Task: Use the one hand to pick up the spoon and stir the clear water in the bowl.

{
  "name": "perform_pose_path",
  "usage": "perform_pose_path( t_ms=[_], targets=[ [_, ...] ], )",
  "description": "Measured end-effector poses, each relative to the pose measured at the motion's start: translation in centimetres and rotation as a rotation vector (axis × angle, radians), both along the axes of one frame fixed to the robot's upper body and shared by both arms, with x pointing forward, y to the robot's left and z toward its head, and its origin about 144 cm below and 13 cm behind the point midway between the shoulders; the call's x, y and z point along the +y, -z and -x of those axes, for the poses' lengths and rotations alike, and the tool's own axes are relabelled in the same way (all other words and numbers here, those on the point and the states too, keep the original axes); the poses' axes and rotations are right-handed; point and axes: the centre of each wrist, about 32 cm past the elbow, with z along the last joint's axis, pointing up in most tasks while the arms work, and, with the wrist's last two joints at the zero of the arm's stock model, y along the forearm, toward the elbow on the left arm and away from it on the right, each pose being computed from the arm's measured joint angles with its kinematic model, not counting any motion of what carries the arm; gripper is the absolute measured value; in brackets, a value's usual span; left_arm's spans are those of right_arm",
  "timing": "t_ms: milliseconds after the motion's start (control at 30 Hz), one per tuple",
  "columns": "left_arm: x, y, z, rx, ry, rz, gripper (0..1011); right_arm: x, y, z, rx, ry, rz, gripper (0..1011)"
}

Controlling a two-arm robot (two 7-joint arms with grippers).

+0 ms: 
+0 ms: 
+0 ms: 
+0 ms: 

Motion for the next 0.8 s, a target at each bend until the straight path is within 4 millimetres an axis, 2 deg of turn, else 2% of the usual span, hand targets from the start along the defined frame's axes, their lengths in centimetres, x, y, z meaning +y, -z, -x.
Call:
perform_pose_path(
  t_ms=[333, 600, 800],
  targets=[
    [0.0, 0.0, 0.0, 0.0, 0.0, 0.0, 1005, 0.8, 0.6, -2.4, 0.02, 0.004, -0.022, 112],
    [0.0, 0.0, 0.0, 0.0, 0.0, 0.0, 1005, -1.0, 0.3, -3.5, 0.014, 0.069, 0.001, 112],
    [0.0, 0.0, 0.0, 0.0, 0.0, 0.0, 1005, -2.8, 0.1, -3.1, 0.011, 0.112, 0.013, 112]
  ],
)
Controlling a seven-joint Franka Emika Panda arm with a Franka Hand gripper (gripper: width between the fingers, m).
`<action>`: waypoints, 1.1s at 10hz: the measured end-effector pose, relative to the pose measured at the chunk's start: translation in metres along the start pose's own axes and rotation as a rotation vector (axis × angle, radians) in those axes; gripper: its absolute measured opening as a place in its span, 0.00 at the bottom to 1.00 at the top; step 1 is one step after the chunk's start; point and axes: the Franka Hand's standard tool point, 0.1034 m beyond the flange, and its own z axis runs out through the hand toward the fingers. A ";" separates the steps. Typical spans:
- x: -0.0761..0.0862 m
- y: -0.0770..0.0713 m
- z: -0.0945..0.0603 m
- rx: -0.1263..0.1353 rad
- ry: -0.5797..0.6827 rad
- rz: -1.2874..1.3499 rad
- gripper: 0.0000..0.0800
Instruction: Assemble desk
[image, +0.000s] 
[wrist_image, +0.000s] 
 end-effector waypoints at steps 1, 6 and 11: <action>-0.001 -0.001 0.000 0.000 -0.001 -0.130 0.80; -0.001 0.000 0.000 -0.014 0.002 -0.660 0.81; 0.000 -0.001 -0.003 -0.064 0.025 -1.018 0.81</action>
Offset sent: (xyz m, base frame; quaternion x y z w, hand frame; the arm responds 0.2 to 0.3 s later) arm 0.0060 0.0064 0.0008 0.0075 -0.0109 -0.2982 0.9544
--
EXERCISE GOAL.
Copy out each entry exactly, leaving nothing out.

ANSWER SECTION.
Task: Use the one hand to pick up the spoon and stir the clear water in the bowl.

{
  "name": "perform_pose_path",
  "usage": "perform_pose_path( t_ms=[_], targets=[ [_, ...] ], )",
  "description": "Measured end-effector poses, each relative to the pose measured at the motion's start: translation in centimetres and rotation as a rotation vector (axis × angle, radians), both along the axes of one frame fixed to the robot's upper body and shared by both arms, with x pointing forward, y to the robot's left and z toward its head, and its origin about 144 cm below and 13 cm behind the point midway between the shoulders; the call's x, y and z point along the +y, -z and -x of those axes, for the poses' lengths and rotations alike, and the tool's own axes are relabelled in the same way (all other words and numbers here, those on the point and the states too, keep the original axes); the poses' axes and rotations are right-handed; point and axes: the centre of each wrist, about 32 cm past the elbow, with z along the last joint's axis, pointing up in most tasks while the arms work, and, with the wrist's last two joints at the zero of the arm's stock model, y along the forearm, toward the elbow on the left arm and away from it on the right, each pose being computed from the arm's measured joint angles with its kinematic model, not counting any motion of what carries the arm; gripper is the absolute measured value; in brackets, a value's usual span; left_arm's spans are those of right_arm",
  "timing": "t_ms: milliseconds after the motion's start (control at 30 Hz), one per tuple",
  "columns": "left_arm: x, y, z, rx, ry, rz, gripper (0..1011); right_arm: x, y, z, rx, ry, rz, gripper (0..1011)"
}

Controlling a two-arm robot (two 7-joint arms with grippers).

+0 ms: 
+0 ms: 
+0 ms: 
+0 ms: 

Motion for the next 0.8 s, a target at each bend until the straight path is within 4 millimetres an axis, 2 deg of turn, else 2% of the usual span, hand targets from the start along the defined frame's axes, their lengths in centimetres, x, y, z meaning +y, -z, -x.
Call:
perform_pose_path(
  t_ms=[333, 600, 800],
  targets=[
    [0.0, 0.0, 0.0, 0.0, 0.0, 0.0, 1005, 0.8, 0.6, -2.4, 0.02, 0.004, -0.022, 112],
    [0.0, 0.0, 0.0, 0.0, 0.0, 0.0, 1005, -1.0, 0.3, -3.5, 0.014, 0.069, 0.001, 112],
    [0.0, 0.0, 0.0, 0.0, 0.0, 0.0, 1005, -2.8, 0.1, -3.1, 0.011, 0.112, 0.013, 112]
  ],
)
Controlling a seven-joint Franka Emika Panda arm with a Franka Hand gripper (gripper: width between the fingers, m).
`<action>`: waypoints, 1.1s at 10hz: the measured end-effector pose, relative to the pose measured at the chunk's start: translation in metres along the start pose's own axes and rotation as a rotation vector (axis × angle, radians) in those axes; gripper: its absolute measured opening as a place in its span, 0.00 at the bottom to 1.00 at the top; step 1 is one step after the chunk's start; point and axes: the Franka Hand's standard tool point, 0.1034 m beyond the flange, and its own z axis runs out through the hand toward the fingers. A ";" separates the steps. Typical spans:
- x: -0.0761..0.0862 m
- y: -0.0770..0.0713 m
- z: -0.0945..0.0603 m
- rx: -0.1263..0.1353 rad
- ry: -0.5797..0.6827 rad
- rz: -1.2874..1.3499 rad
- gripper: 0.0000..0.0800
Instruction: Assemble desk
[image, +0.000s] 
[wrist_image, +0.000s] 
 end-effector waypoints at steps 1, 6 and 11: <action>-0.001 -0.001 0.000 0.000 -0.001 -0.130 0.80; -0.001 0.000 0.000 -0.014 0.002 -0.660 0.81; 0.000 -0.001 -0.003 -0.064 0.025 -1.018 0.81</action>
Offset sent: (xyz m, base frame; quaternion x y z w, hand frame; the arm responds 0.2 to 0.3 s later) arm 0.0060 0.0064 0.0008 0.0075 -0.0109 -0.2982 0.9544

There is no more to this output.